SICKO misrepresents the NHS
Comment from Britain
The film is Sicko, a two-hour take-down of the mighty US healthcare industry directed by and starring the potato-faced Michael Moore (he of Bowling for Columbine, Fahrenheit 911 and subject of too many right-wing diatribes to count). In it, Rick is an uninsured sadster who loses two fingers to a chainsaw and has to talk hard cash with an accountant before his general anaesthetic. It'll be $12,000 to reattach the easy finger, he is told; $60,000 for the pair. Rick goes for the budget option.
Fully half of Sicko is devoted to envious glimpses of better-run, more equitable and more compassionate healthcare systems in other countries, such as Canada (where another power-saw victim gets all five digits reattached for nothing) and Britain, where Moore would clearly choose to live if he didn't have such an avid following and such comprehensive health insurance at home. "Keep your British health system," he told one of our reviewers after a screening on Skid Row in LA. "Never get rid of it. It's a wonderful thing." He has also made the mistake of calling British healthcare "free".
Let us be clear: Michael Moore is amiable, fearless and funny, especially when provoked. He is also a brilliant film-maker who has transformed his genre in the US, where documentaries now pack out cinemas from coast to coast. You can take this as official. I have met him and liked him and am entirely trustworthy. The same cannot be said of Moore, of course. He is routinely denounced as a misleading, self-serving propagandist by critics who fail entirely to grasp that these are his great strengths.
When Moore barged his way into General Motors headquarters, and American culture, while making Roger & Me in 1988, it was about time. Here at last was a booming, populist, shamelessly blinkered voice from the American Left to answer those that had boomed unanswered from the Right throughout the Reagan years. Small wonder that he found a far-from-fringe constituency and became embarrassingly rich.

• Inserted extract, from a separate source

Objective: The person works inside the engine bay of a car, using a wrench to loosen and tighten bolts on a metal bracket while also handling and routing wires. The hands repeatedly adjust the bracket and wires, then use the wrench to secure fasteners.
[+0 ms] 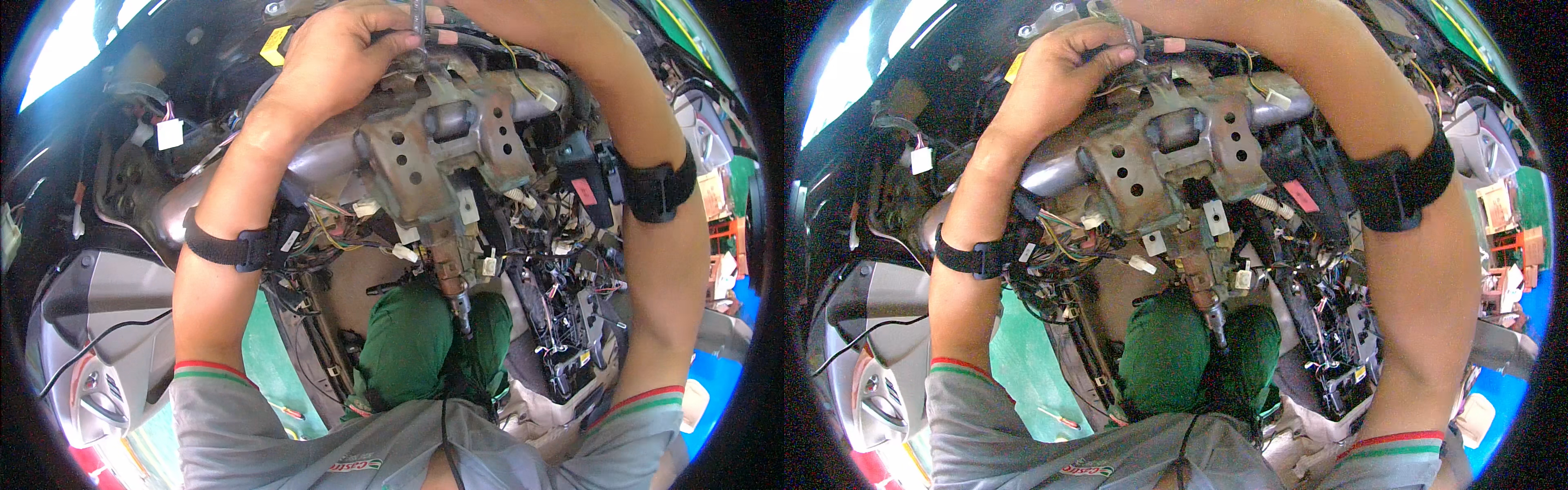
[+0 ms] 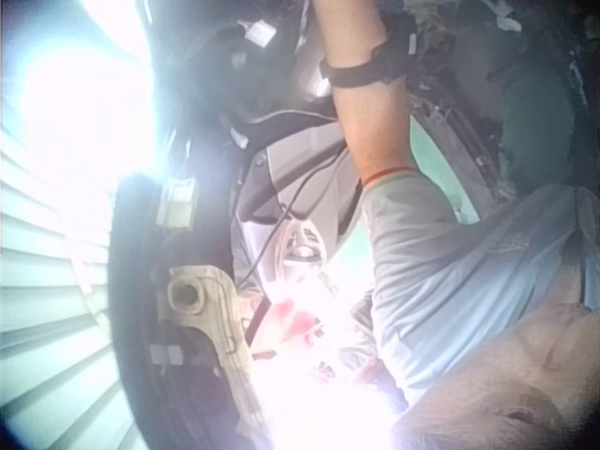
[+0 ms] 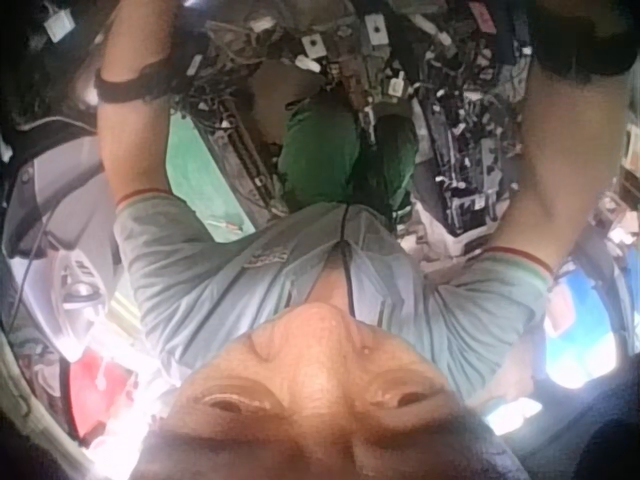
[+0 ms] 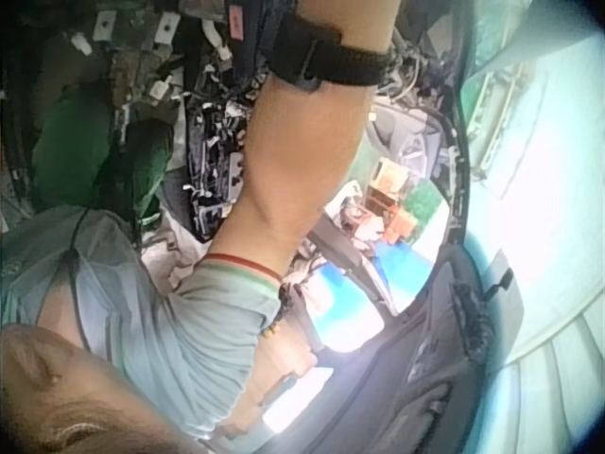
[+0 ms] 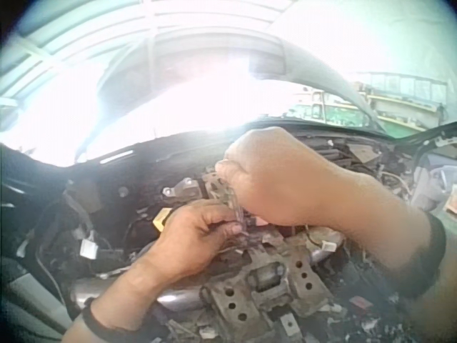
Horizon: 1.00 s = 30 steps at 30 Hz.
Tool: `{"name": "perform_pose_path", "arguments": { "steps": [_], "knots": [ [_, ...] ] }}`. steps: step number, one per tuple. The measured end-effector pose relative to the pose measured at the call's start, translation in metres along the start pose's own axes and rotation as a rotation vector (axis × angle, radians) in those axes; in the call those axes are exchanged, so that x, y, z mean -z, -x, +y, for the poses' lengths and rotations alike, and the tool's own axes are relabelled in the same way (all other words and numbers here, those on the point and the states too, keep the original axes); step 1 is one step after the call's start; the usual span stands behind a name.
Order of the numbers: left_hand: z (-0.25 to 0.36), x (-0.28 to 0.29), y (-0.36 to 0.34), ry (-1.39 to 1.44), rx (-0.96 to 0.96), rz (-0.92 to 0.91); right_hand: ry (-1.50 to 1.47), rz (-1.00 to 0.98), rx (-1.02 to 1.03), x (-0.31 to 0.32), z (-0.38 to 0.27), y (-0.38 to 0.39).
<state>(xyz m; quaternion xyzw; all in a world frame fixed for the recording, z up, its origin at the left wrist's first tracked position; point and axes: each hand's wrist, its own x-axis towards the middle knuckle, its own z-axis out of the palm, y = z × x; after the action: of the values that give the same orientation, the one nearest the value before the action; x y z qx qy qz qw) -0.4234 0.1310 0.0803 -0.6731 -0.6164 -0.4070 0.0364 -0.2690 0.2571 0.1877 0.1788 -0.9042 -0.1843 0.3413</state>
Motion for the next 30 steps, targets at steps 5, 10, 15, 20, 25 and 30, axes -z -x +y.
{"name": "perform_pose_path", "arguments": {
  "steps": [5, 10, 15, 20, 25, 30],
  "knots": [
    [-0.003, 0.000, -0.001, 0.029, -0.025, -0.001, -0.138, -0.106, -0.130, -0.008, 0.009, 0.000],
    [-0.007, 0.000, 0.000, -0.048, -0.082, 0.027, -0.220, -0.037, -0.145, -0.012, 0.005, -0.004],
    [-0.006, 0.000, 0.000, -0.002, -0.081, 0.015, -0.154, -0.071, -0.189, -0.006, 0.003, -0.002],
    [0.003, 0.006, -0.002, 0.005, -0.029, -0.016, -0.150, -0.068, -0.219, 0.000, -0.001, -0.001],
    [0.015, 0.007, 0.000, 0.001, -0.012, 0.040, -0.030, -0.059, -0.081, 0.001, -0.003, -0.001],
    [0.015, 0.006, -0.001, 0.007, -0.012, 0.045, -0.155, -0.061, -0.254, -0.002, -0.002, -0.001]
  ]
}}
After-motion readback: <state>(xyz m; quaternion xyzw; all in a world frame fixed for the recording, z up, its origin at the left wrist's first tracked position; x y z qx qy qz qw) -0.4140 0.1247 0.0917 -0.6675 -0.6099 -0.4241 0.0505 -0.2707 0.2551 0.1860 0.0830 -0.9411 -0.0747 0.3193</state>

Moore's European critics, in particular, continue to misunderstand his challenge and his audience. They delight in exposing his crafty way with "facts", as if the corporate interests he attacks weren't just as crafty. They worry that the millions of Americans who pay to see his output might actually believe everything he says, as if, being Americans, they lack the power of critical thinking. And they forget that many of those millions of Americans do in fact, quite reasonably, share Moore's view that GM ignored its social responsibilities when Japanese competition hit home; that Kmart never had any business selling lethal handgun ammo to kids; and that when Charlton Heston raised a rifle in defiance a few days after the Columbine high-school massacre, he was a berk.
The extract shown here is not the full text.